What you should do ->
Print this span of the material below exactly: the line with "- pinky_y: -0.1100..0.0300", the line with "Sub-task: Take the", and every line between them, but nothing else.

The data ->
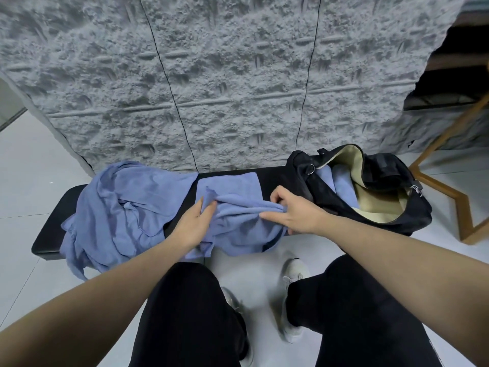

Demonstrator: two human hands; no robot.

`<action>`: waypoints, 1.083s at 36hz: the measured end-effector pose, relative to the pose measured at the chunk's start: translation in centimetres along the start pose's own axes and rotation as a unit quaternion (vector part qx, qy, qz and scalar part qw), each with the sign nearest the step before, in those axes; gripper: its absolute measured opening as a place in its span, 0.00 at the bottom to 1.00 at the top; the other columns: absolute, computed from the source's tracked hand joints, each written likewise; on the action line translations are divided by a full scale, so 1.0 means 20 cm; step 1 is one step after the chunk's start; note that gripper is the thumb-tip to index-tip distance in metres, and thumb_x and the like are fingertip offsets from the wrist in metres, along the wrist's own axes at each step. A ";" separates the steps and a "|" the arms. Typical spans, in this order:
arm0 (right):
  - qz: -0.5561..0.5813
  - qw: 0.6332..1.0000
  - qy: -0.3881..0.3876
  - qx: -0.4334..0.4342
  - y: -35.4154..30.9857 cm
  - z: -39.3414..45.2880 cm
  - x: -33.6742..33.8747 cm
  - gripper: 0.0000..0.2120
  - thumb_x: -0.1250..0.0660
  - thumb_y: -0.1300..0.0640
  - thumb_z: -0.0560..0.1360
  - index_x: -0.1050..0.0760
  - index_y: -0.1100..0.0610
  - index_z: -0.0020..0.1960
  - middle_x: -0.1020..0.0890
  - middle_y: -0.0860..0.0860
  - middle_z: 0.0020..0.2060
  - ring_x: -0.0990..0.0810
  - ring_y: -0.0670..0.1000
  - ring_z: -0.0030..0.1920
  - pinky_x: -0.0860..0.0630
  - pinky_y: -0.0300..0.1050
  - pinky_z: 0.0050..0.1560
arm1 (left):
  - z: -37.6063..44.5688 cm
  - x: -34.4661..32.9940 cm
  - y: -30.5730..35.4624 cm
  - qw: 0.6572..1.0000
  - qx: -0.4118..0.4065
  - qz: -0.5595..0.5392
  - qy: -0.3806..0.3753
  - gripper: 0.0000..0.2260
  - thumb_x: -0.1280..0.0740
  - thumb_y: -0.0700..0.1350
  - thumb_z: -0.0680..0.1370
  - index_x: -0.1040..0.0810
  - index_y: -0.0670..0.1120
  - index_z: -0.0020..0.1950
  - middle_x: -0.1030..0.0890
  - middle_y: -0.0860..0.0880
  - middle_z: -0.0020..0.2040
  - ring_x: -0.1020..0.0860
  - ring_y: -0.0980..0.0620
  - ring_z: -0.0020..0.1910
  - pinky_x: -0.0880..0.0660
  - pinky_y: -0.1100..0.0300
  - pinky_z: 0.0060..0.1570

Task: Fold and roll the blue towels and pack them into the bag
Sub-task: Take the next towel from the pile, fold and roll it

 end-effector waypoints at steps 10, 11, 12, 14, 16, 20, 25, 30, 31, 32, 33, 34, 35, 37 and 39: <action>-0.067 0.994 -0.017 -0.081 0.00 0.22 0.03 0.08 0.43 0.48 0.77 0.37 0.52 0.50 0.22 0.54 0.35 0.21 0.53 0.28 0.23 0.47 0.30 | 0.26 0.02 -0.09 0.993 0.041 -0.094 0.054 0.08 0.37 0.47 0.81 0.29 0.43 0.52 0.25 0.47 0.45 0.27 0.50 0.43 0.30 0.58 0.41; -0.061 0.994 -0.020 -0.088 0.00 0.25 0.02 0.09 0.43 0.49 0.77 0.36 0.54 0.50 0.22 0.54 0.34 0.21 0.53 0.29 0.23 0.47 0.30 | 0.28 0.02 -0.11 0.993 0.053 -0.086 0.055 0.09 0.37 0.47 0.81 0.30 0.41 0.52 0.27 0.44 0.45 0.28 0.49 0.43 0.31 0.54 0.41; -0.049 0.994 -0.025 -0.095 0.00 0.29 0.01 0.09 0.43 0.49 0.77 0.35 0.55 0.49 0.23 0.54 0.34 0.22 0.53 0.30 0.23 0.47 0.30 | 0.32 0.03 -0.13 0.993 0.062 -0.087 0.059 0.10 0.37 0.47 0.81 0.30 0.40 0.52 0.27 0.43 0.45 0.28 0.48 0.43 0.30 0.51 0.42; -0.021 0.994 -0.033 -0.104 0.02 0.35 0.00 0.08 0.42 0.52 0.78 0.35 0.56 0.45 0.27 0.52 0.33 0.26 0.53 0.32 0.25 0.44 0.31 | 0.38 0.05 -0.18 0.991 0.072 -0.089 0.069 0.09 0.37 0.46 0.80 0.29 0.40 0.52 0.26 0.42 0.46 0.27 0.48 0.43 0.29 0.51 0.42; -0.039 0.993 -0.021 -0.107 0.05 0.43 -0.01 0.08 0.42 0.52 0.79 0.33 0.55 0.44 0.27 0.49 0.35 0.27 0.52 0.37 0.30 0.43 0.35 | 0.45 0.06 -0.22 0.991 0.080 -0.074 0.073 0.06 0.37 0.45 0.81 0.27 0.42 0.49 0.25 0.43 0.44 0.27 0.48 0.41 0.30 0.53 0.39; -0.031 0.993 0.025 -0.108 0.12 0.57 -0.01 0.10 0.41 0.52 0.81 0.26 0.57 0.51 0.21 0.50 0.41 0.24 0.51 0.42 0.32 0.36 0.36 | 0.57 0.06 -0.27 0.993 0.097 -0.045 0.051 0.09 0.38 0.44 0.82 0.31 0.48 0.41 0.27 0.47 0.39 0.28 0.49 0.39 0.34 0.57 0.35; 0.054 0.990 0.044 -0.125 0.17 0.71 -0.04 0.12 0.44 0.53 0.83 0.24 0.58 0.53 0.22 0.52 0.40 0.24 0.52 0.42 0.28 0.38 0.34 | 0.71 0.08 -0.31 0.992 0.096 -0.071 0.039 0.06 0.32 0.46 0.79 0.27 0.47 0.47 0.23 0.48 0.43 0.24 0.49 0.42 0.27 0.58 0.37; 0.155 0.972 0.010 -0.176 0.23 0.77 -0.05 0.11 0.39 0.54 0.80 0.19 0.56 0.53 0.19 0.53 0.44 0.22 0.49 0.41 0.25 0.40 0.39 | 0.82 0.11 -0.35 0.990 0.113 -0.063 0.051 0.18 0.35 0.60 0.78 0.24 0.45 0.50 0.26 0.49 0.42 0.29 0.51 0.42 0.33 0.56 0.44; 0.155 0.971 0.018 -0.179 0.25 0.78 -0.05 0.09 0.37 0.54 0.79 0.18 0.54 0.52 0.17 0.52 0.45 0.21 0.49 0.42 0.25 0.39 0.40 | 0.84 0.11 -0.37 0.989 0.117 -0.056 0.066 0.18 0.38 0.59 0.80 0.25 0.45 0.49 0.28 0.48 0.42 0.31 0.51 0.41 0.34 0.56 0.43; 0.160 0.971 0.029 -0.177 0.26 0.79 -0.04 0.08 0.35 0.54 0.78 0.18 0.53 0.50 0.16 0.51 0.45 0.21 0.48 0.43 0.25 0.39 0.40 | 0.85 0.12 -0.38 0.988 0.122 -0.052 0.079 0.17 0.39 0.58 0.81 0.25 0.44 0.48 0.28 0.47 0.41 0.31 0.50 0.41 0.35 0.55 0.42; 0.167 0.970 0.039 -0.175 0.27 0.80 -0.04 0.06 0.34 0.55 0.77 0.17 0.53 0.48 0.16 0.51 0.44 0.21 0.48 0.42 0.25 0.38 0.40 | 0.86 0.12 -0.39 0.987 0.120 -0.055 0.086 0.16 0.39 0.56 0.81 0.25 0.43 0.48 0.27 0.46 0.42 0.30 0.49 0.41 0.34 0.55 0.42; 0.167 0.969 0.045 -0.174 0.28 0.81 -0.03 0.05 0.33 0.56 0.76 0.18 0.52 0.46 0.18 0.49 0.41 0.23 0.47 0.40 0.27 0.38 0.37 | 0.87 0.12 -0.40 0.985 0.128 -0.072 0.090 0.15 0.39 0.54 0.82 0.25 0.43 0.47 0.25 0.46 0.42 0.28 0.49 0.41 0.32 0.54 0.43; 0.164 0.970 0.048 -0.176 0.28 0.81 -0.03 0.04 0.32 0.56 0.76 0.18 0.52 0.45 0.20 0.48 0.37 0.25 0.47 0.38 0.29 0.38 0.34 | 0.87 0.11 -0.41 0.982 0.133 -0.096 0.092 0.13 0.38 0.52 0.82 0.25 0.45 0.44 0.24 0.47 0.41 0.26 0.48 0.40 0.30 0.53 0.42; 0.165 0.967 0.040 -0.191 0.30 0.81 -0.03 0.05 0.33 0.55 0.76 0.21 0.52 0.41 0.25 0.47 0.33 0.29 0.47 0.35 0.33 0.39 0.31 | 0.88 0.10 -0.44 0.981 0.135 -0.100 0.097 0.14 0.37 0.48 0.81 0.32 0.48 0.36 0.31 0.48 0.34 0.33 0.49 0.34 0.35 0.54 0.36; 0.157 0.965 0.022 -0.210 0.30 0.80 -0.04 0.07 0.36 0.54 0.76 0.27 0.52 0.40 0.30 0.49 0.33 0.33 0.49 0.34 0.35 0.39 0.29 | 0.89 0.10 -0.45 0.985 0.125 -0.072 0.100 0.13 0.37 0.43 0.81 0.34 0.47 0.36 0.35 0.48 0.33 0.37 0.50 0.34 0.39 0.57 0.34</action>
Point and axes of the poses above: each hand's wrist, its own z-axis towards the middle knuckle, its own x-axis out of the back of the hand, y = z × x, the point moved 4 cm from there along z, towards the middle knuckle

Output below ->
  - pinky_y: -0.1100..0.0300
  - pinky_z: 0.0060..0.1570

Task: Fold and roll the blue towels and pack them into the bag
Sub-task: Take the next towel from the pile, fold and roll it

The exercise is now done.